— Task requirements —
Each line of the records that holds the word "provide" should be copied out.
Records for the exercise START
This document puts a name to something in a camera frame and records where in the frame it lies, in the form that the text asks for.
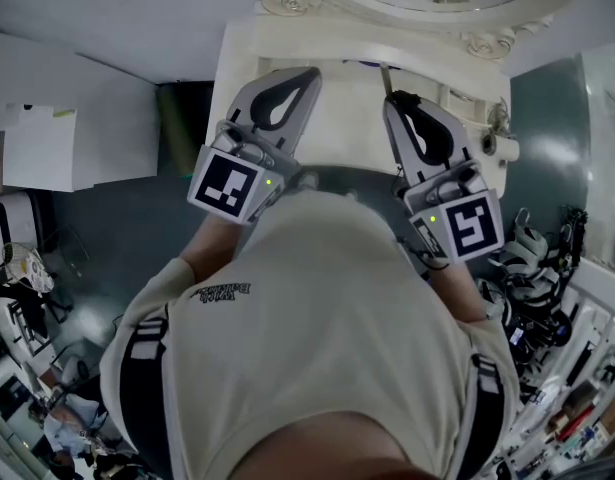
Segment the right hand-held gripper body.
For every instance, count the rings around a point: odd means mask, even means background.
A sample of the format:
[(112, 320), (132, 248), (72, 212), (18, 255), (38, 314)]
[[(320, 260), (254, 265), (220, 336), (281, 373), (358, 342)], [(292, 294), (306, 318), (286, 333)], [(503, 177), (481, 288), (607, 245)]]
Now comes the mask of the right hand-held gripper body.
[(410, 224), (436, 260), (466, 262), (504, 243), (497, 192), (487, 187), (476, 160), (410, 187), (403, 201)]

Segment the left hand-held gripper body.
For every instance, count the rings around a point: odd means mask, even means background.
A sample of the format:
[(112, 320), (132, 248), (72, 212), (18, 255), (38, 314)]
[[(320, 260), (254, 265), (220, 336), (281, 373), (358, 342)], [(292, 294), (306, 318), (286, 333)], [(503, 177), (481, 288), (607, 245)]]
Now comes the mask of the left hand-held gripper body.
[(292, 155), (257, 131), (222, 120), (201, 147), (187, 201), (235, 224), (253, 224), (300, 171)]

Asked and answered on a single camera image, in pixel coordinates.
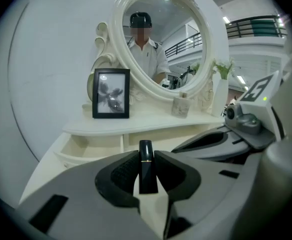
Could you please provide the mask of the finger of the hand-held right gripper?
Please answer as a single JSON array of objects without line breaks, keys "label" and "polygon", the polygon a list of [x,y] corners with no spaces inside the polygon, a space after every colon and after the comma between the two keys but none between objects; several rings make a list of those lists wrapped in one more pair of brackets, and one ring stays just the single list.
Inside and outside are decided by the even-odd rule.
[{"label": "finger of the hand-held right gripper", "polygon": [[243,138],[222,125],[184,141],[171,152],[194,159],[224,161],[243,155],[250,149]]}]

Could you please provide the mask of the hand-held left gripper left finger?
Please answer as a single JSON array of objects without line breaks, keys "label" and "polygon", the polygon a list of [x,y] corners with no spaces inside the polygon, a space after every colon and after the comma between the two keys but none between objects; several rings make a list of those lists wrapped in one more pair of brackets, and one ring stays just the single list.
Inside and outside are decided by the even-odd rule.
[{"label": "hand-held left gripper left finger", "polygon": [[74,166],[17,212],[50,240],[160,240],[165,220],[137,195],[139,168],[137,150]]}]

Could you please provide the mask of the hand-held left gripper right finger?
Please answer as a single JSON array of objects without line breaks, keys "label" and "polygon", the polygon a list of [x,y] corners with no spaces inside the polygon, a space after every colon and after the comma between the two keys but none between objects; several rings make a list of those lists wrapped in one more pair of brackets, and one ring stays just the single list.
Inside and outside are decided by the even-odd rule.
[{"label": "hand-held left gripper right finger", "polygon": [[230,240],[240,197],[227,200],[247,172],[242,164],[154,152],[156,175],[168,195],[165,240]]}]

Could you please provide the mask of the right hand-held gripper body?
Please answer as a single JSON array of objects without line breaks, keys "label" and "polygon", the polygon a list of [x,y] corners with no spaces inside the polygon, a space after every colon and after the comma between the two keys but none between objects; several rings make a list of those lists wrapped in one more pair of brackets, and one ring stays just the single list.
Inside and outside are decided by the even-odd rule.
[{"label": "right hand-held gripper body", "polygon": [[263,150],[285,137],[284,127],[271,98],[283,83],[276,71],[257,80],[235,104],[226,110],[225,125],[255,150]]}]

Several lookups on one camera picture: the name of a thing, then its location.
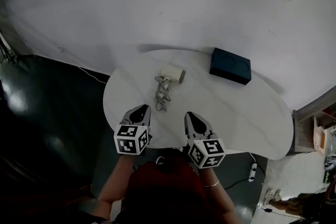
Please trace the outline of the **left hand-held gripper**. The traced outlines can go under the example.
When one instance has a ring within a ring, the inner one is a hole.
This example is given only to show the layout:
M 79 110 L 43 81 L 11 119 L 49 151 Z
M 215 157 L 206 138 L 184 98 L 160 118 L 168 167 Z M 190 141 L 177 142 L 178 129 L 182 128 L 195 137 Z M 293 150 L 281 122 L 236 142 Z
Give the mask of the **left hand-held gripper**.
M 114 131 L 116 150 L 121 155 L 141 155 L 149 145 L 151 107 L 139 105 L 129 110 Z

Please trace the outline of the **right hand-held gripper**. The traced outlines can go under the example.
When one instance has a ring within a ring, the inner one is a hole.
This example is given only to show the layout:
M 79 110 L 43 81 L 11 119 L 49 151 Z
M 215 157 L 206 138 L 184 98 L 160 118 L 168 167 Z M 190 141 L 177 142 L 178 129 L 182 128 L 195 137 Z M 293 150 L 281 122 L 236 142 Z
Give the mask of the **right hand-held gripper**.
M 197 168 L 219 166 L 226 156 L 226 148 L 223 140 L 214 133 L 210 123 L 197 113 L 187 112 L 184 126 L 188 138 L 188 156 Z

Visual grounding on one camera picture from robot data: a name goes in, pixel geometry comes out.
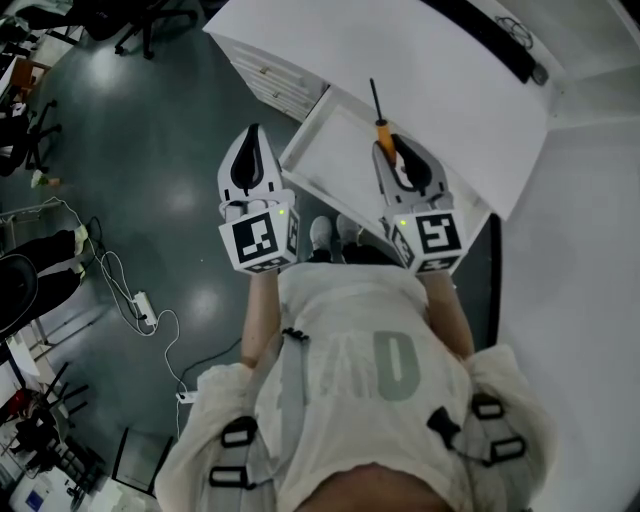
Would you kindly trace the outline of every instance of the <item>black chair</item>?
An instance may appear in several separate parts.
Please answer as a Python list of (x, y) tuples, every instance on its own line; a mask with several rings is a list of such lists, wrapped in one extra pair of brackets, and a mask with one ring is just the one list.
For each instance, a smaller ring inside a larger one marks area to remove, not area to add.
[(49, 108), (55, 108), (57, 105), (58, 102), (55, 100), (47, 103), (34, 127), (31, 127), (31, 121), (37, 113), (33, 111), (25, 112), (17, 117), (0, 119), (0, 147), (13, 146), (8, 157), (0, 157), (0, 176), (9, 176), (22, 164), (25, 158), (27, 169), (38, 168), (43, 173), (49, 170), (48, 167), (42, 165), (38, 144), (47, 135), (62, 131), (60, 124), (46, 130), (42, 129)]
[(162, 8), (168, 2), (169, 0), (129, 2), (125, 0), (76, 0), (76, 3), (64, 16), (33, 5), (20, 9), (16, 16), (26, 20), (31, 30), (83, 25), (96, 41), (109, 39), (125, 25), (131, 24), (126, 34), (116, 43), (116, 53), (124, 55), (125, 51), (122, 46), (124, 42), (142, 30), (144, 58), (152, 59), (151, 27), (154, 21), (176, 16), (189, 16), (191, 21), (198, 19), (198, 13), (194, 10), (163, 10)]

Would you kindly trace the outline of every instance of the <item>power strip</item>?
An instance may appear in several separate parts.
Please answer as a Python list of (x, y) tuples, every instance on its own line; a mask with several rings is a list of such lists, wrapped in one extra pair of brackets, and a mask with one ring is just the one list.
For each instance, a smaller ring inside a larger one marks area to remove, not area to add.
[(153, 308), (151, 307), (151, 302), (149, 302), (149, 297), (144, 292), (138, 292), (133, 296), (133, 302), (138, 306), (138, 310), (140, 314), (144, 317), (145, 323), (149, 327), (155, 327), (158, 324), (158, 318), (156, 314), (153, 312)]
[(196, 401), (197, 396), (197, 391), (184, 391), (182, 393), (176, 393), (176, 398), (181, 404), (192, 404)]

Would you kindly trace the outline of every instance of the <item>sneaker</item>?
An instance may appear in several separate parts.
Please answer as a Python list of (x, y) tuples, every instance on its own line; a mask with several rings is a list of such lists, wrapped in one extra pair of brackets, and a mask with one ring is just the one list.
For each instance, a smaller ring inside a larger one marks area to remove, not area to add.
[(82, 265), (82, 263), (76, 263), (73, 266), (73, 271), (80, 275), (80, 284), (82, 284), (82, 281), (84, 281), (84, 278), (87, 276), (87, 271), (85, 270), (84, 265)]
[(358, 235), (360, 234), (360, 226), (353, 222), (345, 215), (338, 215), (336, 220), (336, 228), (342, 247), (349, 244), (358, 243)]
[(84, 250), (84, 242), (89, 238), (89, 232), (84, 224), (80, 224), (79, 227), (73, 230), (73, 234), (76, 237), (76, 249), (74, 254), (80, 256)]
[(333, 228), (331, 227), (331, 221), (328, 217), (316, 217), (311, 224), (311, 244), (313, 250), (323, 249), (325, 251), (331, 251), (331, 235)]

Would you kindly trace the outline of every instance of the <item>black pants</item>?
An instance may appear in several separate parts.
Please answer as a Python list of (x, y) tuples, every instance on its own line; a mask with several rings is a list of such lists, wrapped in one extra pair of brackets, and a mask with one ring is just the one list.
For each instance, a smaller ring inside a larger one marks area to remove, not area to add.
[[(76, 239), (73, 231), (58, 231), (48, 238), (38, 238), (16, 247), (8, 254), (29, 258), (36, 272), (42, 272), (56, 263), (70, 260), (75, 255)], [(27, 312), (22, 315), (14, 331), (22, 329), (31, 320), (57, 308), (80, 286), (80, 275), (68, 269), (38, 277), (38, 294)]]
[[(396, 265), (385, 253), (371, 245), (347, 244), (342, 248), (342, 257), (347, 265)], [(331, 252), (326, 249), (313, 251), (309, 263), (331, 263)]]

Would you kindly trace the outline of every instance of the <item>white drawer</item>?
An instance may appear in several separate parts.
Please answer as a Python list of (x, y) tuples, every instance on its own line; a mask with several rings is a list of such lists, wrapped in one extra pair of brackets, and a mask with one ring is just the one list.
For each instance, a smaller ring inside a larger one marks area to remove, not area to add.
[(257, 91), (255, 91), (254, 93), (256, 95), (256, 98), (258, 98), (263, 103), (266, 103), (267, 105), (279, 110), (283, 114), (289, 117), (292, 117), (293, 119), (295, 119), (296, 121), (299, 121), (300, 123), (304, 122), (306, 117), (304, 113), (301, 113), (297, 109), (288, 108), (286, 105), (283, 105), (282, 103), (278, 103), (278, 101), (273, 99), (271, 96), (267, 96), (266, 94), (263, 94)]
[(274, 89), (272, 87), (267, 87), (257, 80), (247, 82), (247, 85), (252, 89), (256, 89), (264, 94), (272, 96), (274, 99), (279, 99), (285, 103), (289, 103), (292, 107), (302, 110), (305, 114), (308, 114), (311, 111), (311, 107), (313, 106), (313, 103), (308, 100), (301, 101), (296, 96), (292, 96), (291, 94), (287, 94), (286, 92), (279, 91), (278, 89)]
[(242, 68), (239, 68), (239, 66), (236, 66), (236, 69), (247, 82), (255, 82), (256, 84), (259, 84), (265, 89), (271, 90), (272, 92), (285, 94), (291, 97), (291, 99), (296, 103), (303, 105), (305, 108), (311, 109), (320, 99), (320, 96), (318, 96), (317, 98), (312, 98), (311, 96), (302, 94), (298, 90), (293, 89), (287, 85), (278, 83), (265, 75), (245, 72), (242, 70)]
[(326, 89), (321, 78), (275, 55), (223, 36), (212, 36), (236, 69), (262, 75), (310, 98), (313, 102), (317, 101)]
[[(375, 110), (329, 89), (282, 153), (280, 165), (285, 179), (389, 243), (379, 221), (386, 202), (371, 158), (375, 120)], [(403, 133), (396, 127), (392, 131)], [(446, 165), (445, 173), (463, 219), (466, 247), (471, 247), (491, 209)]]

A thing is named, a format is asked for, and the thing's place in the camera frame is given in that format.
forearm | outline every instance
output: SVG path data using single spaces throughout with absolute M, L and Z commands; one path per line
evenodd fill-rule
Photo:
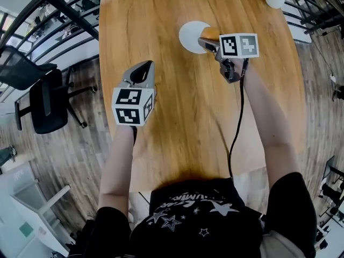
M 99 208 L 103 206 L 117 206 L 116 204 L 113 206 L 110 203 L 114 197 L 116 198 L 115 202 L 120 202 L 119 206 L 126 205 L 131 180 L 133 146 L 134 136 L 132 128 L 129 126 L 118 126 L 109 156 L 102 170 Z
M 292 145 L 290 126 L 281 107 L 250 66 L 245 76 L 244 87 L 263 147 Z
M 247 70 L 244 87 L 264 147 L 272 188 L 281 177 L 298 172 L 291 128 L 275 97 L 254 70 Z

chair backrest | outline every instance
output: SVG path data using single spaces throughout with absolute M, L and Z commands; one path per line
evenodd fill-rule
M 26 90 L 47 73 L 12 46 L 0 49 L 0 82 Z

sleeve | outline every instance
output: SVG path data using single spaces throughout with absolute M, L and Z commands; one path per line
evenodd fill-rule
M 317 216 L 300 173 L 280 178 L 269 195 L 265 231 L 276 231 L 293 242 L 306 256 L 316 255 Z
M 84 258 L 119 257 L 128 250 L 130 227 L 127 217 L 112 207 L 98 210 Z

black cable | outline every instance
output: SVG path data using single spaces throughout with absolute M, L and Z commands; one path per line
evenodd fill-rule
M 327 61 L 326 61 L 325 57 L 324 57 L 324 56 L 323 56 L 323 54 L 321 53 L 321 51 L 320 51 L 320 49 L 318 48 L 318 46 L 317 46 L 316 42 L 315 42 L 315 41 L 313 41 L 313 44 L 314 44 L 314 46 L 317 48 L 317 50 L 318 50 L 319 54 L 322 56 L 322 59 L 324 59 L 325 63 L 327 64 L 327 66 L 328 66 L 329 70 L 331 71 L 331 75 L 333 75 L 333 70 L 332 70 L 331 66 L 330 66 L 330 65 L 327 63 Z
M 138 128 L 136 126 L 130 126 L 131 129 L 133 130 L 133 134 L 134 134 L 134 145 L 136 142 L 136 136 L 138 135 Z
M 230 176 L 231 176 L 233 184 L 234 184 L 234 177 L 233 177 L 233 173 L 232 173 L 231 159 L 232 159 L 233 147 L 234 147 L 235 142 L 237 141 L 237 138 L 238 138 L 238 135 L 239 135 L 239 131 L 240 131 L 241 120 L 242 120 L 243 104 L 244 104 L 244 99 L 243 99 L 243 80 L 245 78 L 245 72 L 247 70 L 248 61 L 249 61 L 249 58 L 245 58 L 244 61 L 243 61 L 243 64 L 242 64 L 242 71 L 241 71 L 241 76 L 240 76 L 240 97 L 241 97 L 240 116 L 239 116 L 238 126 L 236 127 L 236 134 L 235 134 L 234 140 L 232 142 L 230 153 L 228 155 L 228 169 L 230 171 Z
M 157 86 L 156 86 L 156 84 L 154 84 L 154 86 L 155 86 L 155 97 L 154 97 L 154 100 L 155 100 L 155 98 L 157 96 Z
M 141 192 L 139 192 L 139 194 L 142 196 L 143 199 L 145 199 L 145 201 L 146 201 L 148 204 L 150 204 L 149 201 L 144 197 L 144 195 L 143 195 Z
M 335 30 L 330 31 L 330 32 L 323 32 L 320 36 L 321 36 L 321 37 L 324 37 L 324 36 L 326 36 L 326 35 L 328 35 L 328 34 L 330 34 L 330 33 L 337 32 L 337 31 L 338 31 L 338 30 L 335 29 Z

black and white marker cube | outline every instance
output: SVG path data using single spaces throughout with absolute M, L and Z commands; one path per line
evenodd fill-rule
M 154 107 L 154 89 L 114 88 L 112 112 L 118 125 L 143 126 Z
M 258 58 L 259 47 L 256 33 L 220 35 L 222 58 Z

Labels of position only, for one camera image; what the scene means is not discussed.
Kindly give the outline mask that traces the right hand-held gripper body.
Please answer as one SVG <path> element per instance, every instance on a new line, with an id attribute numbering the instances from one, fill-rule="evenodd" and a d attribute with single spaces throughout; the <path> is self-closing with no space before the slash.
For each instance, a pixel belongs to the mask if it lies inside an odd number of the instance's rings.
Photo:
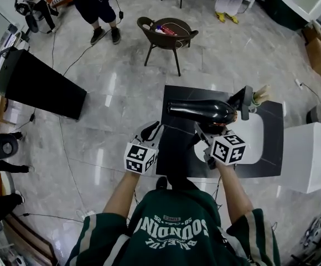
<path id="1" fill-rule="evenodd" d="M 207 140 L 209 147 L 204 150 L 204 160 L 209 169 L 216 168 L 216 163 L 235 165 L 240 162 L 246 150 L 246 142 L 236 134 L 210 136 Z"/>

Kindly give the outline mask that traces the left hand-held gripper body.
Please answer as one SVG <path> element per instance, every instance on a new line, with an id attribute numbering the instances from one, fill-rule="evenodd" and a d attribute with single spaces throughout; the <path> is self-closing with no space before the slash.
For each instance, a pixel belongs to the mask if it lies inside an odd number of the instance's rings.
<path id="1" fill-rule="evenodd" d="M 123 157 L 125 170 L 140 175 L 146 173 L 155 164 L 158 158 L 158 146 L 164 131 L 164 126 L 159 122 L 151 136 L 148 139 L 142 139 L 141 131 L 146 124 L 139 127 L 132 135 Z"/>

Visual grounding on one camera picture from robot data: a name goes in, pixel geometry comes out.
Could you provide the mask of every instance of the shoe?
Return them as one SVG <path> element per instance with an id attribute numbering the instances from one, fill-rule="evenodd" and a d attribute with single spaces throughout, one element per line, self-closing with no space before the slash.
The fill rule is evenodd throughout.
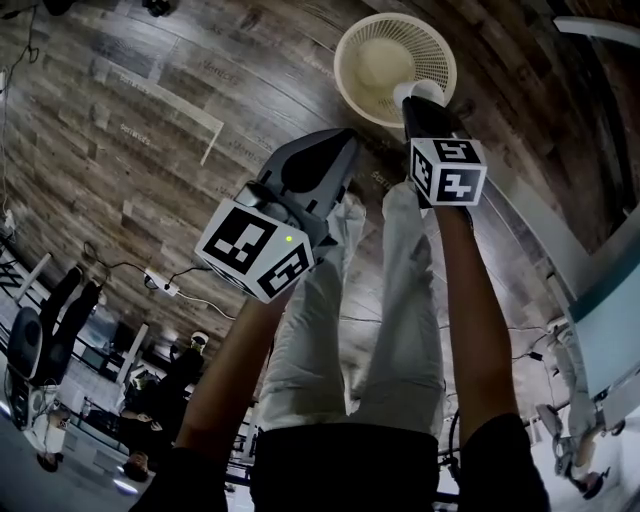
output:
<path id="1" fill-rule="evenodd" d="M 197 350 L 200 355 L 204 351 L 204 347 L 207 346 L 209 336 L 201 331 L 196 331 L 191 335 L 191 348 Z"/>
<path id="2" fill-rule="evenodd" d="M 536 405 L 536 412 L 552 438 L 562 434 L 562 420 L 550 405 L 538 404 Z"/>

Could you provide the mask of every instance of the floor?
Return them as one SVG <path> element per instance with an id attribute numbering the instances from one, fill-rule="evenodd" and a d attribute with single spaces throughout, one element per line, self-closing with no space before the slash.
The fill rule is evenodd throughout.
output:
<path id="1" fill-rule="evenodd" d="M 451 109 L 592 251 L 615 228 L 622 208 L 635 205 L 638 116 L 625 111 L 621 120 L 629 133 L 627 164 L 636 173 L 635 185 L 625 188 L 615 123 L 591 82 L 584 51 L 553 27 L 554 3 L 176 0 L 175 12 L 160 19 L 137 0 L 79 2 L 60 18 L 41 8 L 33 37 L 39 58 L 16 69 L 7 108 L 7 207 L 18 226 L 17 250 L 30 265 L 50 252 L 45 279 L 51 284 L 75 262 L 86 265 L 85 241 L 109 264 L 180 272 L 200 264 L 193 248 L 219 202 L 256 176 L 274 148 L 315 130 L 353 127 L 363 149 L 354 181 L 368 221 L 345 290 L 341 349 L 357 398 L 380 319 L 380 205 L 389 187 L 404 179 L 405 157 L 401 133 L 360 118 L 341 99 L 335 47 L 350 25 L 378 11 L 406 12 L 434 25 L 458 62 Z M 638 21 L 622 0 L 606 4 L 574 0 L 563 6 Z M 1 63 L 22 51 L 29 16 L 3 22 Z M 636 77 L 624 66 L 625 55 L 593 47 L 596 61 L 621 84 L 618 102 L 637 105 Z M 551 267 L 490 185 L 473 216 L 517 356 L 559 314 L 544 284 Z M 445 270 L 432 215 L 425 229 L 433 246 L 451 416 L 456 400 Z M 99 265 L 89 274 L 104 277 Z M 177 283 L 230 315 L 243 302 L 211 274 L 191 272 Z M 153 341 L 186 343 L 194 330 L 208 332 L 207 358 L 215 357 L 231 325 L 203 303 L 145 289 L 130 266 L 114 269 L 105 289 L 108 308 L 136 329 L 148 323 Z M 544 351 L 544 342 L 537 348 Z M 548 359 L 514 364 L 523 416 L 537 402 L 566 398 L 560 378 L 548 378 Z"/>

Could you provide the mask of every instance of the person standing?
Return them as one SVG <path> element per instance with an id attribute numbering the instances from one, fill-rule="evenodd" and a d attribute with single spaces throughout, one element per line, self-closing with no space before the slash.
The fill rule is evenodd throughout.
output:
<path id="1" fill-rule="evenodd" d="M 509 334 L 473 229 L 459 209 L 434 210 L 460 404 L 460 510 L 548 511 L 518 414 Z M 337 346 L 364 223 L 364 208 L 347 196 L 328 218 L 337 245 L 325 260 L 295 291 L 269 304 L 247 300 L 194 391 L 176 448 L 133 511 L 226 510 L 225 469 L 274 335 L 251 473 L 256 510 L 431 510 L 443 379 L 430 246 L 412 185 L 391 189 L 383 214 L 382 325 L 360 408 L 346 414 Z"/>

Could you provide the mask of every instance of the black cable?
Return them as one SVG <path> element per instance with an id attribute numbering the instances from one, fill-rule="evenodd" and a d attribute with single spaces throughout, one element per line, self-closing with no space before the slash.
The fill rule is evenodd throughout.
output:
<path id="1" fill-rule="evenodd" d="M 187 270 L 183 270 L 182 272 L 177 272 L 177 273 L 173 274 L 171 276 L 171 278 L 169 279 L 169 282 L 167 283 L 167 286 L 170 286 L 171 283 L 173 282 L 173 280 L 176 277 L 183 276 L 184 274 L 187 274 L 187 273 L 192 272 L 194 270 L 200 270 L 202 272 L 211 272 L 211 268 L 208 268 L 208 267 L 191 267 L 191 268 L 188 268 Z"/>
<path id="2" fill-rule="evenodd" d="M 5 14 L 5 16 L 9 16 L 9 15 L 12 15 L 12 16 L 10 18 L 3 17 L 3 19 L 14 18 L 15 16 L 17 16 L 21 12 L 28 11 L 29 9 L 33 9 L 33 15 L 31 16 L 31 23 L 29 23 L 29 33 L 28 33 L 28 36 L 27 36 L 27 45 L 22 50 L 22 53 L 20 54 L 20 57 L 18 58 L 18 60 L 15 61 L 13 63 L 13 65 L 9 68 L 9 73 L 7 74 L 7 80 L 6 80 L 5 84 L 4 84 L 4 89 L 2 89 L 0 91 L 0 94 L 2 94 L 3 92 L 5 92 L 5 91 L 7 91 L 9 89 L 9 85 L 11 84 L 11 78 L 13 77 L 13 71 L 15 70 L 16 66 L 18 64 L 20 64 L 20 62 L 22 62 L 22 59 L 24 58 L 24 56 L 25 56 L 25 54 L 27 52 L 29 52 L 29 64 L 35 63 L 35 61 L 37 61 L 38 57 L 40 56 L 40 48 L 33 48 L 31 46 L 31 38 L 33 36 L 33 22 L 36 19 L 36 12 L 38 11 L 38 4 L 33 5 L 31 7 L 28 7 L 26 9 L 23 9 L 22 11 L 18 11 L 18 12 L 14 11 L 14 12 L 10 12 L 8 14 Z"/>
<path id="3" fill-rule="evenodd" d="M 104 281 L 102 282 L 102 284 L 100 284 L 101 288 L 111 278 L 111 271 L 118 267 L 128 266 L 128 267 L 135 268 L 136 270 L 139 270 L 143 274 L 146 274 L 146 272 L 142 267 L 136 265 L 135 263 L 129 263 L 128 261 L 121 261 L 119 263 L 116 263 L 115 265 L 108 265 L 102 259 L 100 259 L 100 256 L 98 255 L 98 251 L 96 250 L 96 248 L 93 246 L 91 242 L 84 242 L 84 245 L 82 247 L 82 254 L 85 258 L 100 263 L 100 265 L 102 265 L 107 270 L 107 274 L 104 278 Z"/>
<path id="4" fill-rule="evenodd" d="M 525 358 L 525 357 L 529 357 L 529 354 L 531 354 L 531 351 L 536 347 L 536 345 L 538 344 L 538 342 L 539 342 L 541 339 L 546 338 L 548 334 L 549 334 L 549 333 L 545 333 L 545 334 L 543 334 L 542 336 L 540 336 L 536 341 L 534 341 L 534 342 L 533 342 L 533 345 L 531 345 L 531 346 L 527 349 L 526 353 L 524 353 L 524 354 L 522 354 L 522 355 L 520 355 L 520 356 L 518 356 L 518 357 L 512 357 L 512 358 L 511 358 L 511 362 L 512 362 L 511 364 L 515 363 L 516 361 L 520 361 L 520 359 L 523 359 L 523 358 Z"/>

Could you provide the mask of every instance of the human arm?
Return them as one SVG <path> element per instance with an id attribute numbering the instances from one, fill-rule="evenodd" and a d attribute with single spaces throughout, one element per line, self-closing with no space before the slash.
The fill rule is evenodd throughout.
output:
Records for the exercise END
— Exercise result —
Could you please provide the mask of the finger of the hand-held right gripper?
Could you please provide the mask of the hand-held left gripper left finger?
Could you please provide the mask of the hand-held left gripper right finger?
Could you please provide the mask of the right hand-held gripper body?
Could you provide the mask of every instance of the shoe?
Could you provide the mask of every instance of the floor?
Could you provide the mask of every instance of the person standing?
Could you provide the mask of every instance of the black cable?
Could you provide the mask of every instance of the human arm?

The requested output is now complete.